As the path winds upwards from the dance floor, a number of secluded seating areas emerge from various nooks and crannies, creating an amphitheatre-like setting above the dancefloor area. Another small bar, tucked into the cave wall serves drinks and snacks throughout the day, and is a perfect watering hole before continuing your tour.
Out into the oasis
As you emerge into daylight, into Jameo Grande, an unforgettable and amazing view awaits you. Manrique’s signature white flooring contrasts with the black lava walls, providing a stunning backdrop for the iconic, picture-postcard swimming pool. Lush, native vegetation adds a tropical touch to this exuberant oasis. The swimming pool was once open to the public, though that pleasure is nowadays reserved only for the King of Spain.
One could spend hours exploring the different hidden corners, imperfections in the cave walls that Manrique has transformed into either a bar, a viewpoint or secluded, peaceful seating areas. Wooden benches shaded by fig trees, remember to bring your book, or even just your thoughts. This is a haven for simply sitting and watching, reflecting and dreaming.
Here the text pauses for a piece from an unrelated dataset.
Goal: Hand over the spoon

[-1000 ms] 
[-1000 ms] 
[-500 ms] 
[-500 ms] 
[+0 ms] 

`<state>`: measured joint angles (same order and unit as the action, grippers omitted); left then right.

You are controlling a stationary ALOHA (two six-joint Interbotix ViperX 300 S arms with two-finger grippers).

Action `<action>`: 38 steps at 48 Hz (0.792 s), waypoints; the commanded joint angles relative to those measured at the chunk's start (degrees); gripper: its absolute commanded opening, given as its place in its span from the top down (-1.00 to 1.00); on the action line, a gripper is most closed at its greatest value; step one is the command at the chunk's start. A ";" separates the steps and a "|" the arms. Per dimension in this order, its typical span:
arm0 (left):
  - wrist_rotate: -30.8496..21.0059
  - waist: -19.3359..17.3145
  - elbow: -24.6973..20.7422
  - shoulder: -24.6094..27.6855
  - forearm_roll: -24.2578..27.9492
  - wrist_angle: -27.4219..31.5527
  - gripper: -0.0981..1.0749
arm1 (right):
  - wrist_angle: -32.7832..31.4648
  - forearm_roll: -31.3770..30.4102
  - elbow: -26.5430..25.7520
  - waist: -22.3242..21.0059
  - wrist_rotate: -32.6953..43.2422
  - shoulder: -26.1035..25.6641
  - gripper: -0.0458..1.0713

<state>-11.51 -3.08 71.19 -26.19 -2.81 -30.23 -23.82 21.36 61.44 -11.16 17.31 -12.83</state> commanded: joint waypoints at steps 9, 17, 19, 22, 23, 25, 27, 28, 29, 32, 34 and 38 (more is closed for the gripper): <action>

A globally unique auditorium
Glass doors with lobster handles open up to the world’s only auditorium built in a cave. The auditorium hosts regular music concerts, theatrical performances and even the annual film festival. Its perfect acoustics are evident even on a normal day. Just five minutes spent sitting in its eerie, cathedral-like atmosphere, and you could even hear a droplet of water falling from the roof with acoustic precision.
Climbing the stairs towards the exit, you finally reach ground level and enjoy the last spectacular views of Jameos del Agua from its many balconies and terraces. To imagine that all of this is underground, hardly perceptible from the outside. As Manrique himself once said: ‘Landscape and architecture can be considered as a whole when they are perfectly integrated with the land.’